== WHAT THIS TASK INVOLVES ==
The required result is every line of the records that includes "parts".
SOURCE INFORMATION Start Marker
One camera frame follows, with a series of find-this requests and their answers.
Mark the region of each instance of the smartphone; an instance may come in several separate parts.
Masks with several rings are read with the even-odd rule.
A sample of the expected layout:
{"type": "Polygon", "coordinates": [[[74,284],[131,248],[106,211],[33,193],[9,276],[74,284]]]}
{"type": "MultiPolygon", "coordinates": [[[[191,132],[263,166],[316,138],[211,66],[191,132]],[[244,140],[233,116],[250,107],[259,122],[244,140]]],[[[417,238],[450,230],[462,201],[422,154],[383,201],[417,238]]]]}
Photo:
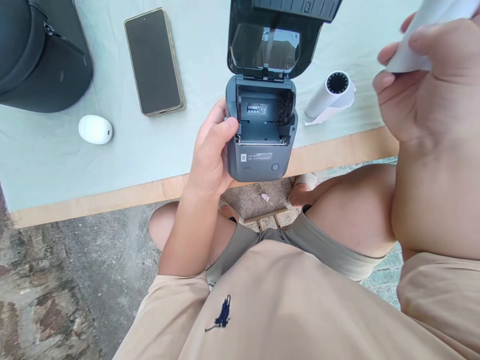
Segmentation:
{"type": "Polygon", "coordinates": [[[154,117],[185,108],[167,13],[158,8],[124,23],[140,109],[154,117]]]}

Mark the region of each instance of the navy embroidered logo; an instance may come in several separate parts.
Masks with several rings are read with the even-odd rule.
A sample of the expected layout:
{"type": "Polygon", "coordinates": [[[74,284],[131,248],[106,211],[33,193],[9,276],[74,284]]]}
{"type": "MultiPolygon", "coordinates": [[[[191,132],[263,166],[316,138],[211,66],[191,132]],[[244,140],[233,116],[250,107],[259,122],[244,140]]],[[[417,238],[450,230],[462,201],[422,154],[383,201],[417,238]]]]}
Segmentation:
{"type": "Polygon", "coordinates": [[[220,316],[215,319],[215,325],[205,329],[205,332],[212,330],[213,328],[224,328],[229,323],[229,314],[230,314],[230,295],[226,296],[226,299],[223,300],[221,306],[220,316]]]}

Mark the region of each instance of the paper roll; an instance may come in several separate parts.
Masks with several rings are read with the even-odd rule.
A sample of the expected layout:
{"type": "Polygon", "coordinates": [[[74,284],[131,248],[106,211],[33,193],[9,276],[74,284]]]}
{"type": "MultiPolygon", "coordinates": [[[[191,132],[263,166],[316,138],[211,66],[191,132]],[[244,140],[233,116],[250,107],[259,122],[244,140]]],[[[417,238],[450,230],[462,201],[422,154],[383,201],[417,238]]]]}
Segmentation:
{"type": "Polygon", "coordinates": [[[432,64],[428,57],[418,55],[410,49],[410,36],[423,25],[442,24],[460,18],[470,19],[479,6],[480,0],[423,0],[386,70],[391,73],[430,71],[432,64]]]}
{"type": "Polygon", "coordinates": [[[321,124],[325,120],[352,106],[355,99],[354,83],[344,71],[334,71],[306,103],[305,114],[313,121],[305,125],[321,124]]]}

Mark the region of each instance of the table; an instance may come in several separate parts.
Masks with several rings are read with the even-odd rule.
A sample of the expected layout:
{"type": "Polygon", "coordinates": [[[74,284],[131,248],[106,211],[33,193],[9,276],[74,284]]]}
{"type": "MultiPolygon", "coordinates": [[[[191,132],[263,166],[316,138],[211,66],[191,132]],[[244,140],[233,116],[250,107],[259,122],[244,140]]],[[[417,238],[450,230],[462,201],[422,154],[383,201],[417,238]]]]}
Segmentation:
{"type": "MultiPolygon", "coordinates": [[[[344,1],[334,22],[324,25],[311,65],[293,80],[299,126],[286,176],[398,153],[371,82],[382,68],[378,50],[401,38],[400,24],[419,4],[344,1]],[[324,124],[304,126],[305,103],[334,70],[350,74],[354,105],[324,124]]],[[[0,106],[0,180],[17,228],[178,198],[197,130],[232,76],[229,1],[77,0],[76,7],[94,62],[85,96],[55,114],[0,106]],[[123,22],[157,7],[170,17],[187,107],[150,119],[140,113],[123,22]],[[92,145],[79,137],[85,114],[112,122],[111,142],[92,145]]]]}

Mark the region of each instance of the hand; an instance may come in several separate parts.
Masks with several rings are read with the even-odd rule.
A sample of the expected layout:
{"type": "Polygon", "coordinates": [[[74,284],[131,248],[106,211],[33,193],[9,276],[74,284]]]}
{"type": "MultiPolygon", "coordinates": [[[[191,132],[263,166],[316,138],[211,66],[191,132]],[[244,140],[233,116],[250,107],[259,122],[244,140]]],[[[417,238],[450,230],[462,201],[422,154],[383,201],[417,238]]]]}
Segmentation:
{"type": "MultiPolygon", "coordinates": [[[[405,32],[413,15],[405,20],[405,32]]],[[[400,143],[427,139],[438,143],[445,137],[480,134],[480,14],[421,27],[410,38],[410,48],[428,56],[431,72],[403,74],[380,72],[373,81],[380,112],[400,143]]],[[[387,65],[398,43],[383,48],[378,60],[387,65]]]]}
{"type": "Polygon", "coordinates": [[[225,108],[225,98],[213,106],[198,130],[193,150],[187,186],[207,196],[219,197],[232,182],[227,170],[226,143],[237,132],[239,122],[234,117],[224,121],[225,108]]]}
SOURCE INFORMATION End Marker
== SOLVED PROBLEM ==
Mark the region of each instance of the smartphone; an instance may come in several separate parts.
Mark the region of each instance of the navy embroidered logo; an instance may come in several separate parts.
Mark the region of each instance of the paper roll; an instance may come in several separate parts.
Mark the region of each instance of the table; an instance may come in several separate parts.
Mark the region of each instance of the hand; an instance may come in several separate parts.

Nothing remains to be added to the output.